Each resulting domain-based MSA is combined with two full-length MSAs (i.e., Default_AF2 or DeepMSA2_dMSA), respectively, to form the final domain-based MSAs. Therefore, each domain-based MSA consists of three components: alignments from the full-length MSAs, paired domain alignments, and unpaired domain alignments with gap padding. This procedure was repeated across multiple combinations of domain prediction methods and full-length MSA sources, yielding 8 domain-based MSAs (four domain segmentation strategies × two MSA sources). These domain-based MSAs were used in parallel with the original full-length MSAs to improve alignment diversity and enhance the robustness of downstream structure prediction.
Template identification
Templates are identified by aligning the sequence profiles of a target built from the MSA generated on UniRef90 against the template libraries curated from Protein Data Bank (PDB) using HHsearch. Two template libraries are employed: pdb70_v2024_03, a standard database included in AlphaFold2 that contains profile hidden Markov models (HMMs) for a representative subset of PDB chains filtered at a maximum of 70% sequence identity; and PDB_sort9016, an in-house curated database filtered at 90% sequence identity to retain broader structural diversity. Utilizing both libraries increases the likelihood of identifying structurally informative templates, particularly in low-homology regions, and improves the quality of downstream folding predictions.
Model generation
Structural models are generated using three deep learning-based predictors as follows. First, AlphaFold2 is run in parallel using different MSAs, with or without templates, and under varying configuration settings. These include changing the model preset (monomer or monomer_ptm) and enabling or disabling dropout in either the Evoformer or the structural module. The number of ensemble predictions and recycling steps are fixed at 1 and 8, respectively. For each target, ~2000 to 72,000 models were generated using AlphaFold2 during CASP16.

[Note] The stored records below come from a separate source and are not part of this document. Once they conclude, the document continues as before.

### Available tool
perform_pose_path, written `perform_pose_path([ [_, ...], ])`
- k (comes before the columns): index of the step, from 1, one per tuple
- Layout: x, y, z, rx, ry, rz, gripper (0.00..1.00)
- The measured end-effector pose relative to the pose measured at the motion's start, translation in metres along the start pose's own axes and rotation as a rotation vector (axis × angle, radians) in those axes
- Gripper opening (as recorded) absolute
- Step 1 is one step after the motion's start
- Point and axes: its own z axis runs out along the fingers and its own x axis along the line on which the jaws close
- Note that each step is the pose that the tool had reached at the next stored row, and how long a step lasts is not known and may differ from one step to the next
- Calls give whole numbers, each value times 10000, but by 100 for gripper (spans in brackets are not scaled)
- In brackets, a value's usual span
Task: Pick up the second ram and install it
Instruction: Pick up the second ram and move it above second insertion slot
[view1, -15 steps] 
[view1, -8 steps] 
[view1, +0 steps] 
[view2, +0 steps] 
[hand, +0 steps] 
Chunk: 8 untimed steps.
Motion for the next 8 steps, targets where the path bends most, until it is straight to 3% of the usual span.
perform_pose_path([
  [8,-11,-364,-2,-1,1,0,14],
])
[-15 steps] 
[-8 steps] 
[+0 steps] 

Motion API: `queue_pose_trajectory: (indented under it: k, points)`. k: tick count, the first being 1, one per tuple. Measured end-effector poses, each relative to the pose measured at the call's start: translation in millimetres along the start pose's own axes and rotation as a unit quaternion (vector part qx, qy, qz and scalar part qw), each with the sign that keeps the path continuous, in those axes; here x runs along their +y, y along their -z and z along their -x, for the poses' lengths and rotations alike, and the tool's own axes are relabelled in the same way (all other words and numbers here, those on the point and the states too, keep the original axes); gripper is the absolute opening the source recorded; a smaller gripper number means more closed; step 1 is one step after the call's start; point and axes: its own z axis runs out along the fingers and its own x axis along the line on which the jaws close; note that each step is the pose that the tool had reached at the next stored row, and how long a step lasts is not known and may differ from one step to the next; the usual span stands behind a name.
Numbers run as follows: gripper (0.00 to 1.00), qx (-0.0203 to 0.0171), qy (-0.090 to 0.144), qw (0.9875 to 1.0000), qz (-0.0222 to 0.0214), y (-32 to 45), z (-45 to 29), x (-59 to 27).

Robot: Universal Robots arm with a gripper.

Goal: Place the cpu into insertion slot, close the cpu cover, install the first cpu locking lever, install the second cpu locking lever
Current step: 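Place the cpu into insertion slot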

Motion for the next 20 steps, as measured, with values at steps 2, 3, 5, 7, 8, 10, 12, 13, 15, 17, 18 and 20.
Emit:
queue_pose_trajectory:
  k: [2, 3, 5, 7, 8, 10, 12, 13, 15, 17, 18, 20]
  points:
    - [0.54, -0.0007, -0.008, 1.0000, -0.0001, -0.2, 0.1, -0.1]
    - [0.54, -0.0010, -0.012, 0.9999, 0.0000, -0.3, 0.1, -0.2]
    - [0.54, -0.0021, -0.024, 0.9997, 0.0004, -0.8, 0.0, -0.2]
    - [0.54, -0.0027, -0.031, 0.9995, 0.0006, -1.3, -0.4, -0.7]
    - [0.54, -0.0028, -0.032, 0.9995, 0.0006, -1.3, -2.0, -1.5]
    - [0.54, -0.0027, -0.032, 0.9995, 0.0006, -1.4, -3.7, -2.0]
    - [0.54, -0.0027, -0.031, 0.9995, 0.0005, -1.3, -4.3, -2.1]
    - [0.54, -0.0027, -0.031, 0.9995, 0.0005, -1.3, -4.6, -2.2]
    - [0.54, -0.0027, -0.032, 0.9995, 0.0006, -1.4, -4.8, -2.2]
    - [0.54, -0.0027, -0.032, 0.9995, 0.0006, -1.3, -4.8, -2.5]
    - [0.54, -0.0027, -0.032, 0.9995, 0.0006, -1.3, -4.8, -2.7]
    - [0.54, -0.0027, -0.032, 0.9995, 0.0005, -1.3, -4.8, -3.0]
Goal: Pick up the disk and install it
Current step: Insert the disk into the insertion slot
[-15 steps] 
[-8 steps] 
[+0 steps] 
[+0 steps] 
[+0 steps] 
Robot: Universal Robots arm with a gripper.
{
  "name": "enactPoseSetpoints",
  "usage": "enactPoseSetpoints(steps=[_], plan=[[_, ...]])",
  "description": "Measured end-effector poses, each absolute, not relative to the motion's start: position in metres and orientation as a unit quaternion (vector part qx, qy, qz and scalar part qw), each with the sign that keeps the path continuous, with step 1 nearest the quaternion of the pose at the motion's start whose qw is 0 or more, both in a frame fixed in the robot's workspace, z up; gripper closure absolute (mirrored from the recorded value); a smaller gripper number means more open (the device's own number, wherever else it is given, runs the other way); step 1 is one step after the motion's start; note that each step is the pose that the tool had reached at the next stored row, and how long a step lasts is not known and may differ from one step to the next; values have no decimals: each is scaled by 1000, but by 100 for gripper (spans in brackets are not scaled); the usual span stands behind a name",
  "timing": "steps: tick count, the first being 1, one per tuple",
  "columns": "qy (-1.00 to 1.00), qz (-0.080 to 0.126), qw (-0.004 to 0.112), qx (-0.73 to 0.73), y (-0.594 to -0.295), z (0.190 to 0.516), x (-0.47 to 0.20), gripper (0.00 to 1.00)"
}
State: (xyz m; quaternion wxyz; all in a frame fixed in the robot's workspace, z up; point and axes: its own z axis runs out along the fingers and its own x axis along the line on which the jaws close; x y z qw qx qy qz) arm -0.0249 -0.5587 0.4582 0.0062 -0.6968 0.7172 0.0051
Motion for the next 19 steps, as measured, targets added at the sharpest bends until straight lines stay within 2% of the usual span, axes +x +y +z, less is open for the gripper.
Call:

Second, to further explore conformational space, the DeepMind’s AlphaFold3 web server was employed to generate hundreds to thousands of models during CASP16. As the software of AlphaFold3 has been released after CASP16 was concluded, it can be called by MULTICOM4 locally to generate structural models. For early-stage targets, such as T1207, where AlphaFold3 had not yet been fully incorporated into the pipeline, only 10 models were generated. For other targets, 200 to 5300 models were generated using AlphaFold3 during CASP16.
Finally, ESMFold is used to generate a small number of alternative models, enhancing structural diversity. Unlike AlphaFold2 and AlphaFold3, ESMFold only plays a very minor role in the MULTICOM4 prediction pipeline, with only 50 models generated for a few targets during CASP16. All models produced by AlphaFold2, AlphaFold3 and ESMFold are pooled together for model ranking and selection.
Model selection
Model selection is based on a combination of AlphaFold’s own confidence scores and independent quality assessment (QA) methods. Internally, each structure predictor (e.g., AlphaFold2, AlphaFold3, ESMFold) provides a global predicted lDDT score or its equivalent to estimate the confidence of each predicted structural model.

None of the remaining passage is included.